The film’s scriptwriter, Omi Zola, had approached Amira last year to work on its music score. She lapped up the opportunity and roped in Vasundhara, who she had first met at Berklee College of Music (Boston) in 2015. The duo has collaborated before for two experimental projects: a spoken-word ambient piece for the 2021 album called Manam and Delhi-based art gallery Nature Morte’s Artsounds in 2020. “We started working on the film’s score by mid-August last year. Usually, the score of the film is written once it’s locked, but because of time constraint, we wrote it while the film was still being made. The theme song was commissioned to us in October and we took three weeks to complete it,” says Vasundhara.

Vasundhara Gupta
| Photo Credit: Special Arrangement

The song produced by Vasundhara, and mixed by music composer Ishaan Chhabra, features Chennai-based percussionist Praveen Sparsh and Japanese sarangi player Yuji Nakagawa. It’s layered with over 15 percussion instruments — kanjira, pakhawaj, dholak, udu, mridangam, taiko, djembe and pandero to name a few — that blend with the melodic timbres of sarangi and Amira’s vocals. “I had written the sarangi interludes and recorded them for Yuji. For Praveen, I laid out a little rhythm belt, using electronic elements in percussion with kanjira, a bell and a duff. That was my first layer. I sent it to him and he got back to me with so much more that fit the song,” says Vasundhara. Between several Zoom calls and research on the poem, the duo had no references for composing the song. “When we started writing the song, there was no other rendition of the poem. Initially, we thought of composing it in Raag Bhairav, but later we just stopped thinking of the raga and focused on the emotion and mood of the song. We laid out an emotional chart,” shares Vasundhara.
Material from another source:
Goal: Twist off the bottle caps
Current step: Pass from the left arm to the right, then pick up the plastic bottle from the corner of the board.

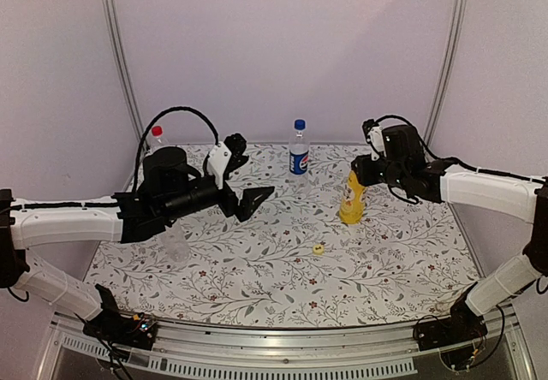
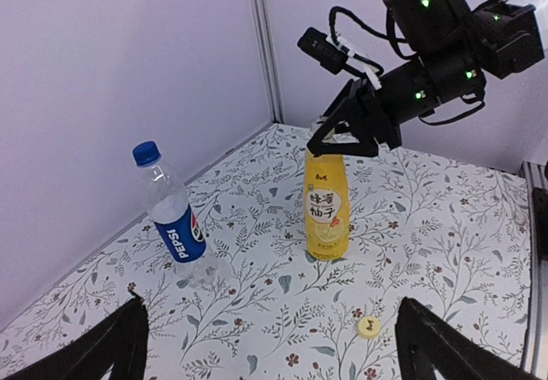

 The duo wanted the song’s intro to emote the mysterious, dark and tragic opening line ‘yeh daag daag ujaala, yeh shab gazidaa seher’ (this light, smeared and spotted; this night‐bitten dawn), and moved towards the end of the poem with a feeling of hopefulness resounded in the last line ‘chale chalo ki abhi wo manzil nahi aayi’ (keep walking, for we are yet to reach our destination). “The intro is minor; the outro is more of a major melody, sonically speaking. The ragas used are Puriyadhanashree and Yaman,” adds Vasundhara, who arranged the song using softwares like Ableton live.

Amira Gill

Amira Gill
| Photo Credit: Special Arrangement

 One of the biggest challenges for the duo was to unpack the song lyrically and arrange it in a rhythmic pattern. Amira says the poem was written as a journey; an urdu nazm, not a song. “There was neither an obvious rhyme scheme nor a decipherable structure that could fit within the context of a song. Also, we were asked to keep it under five minutes,” she says. The two don’t speak Urdu. To get the pronunciation right, they heard many YouTube recordings of the poem and reached out to Urdu speakers. “Then we picked the lines we wanted to keep, arranged them into sections, and fixed the rhythmic pattern. We also ran this by Faiz Sahab’s eldest daughter Salima Hashmi ji because we didn’t want to offend anyone for altering the poem,” says Amira.

The song has been produced with support from the Faiz Foundation and Salima. “When she heard the song, she said it was modern yet powerful, but most of all she was elated about the fact that people from our generation were relating to Faiz’s poetry and this one happens to be the prolific writer’s only poem on Partition,” Amira adds.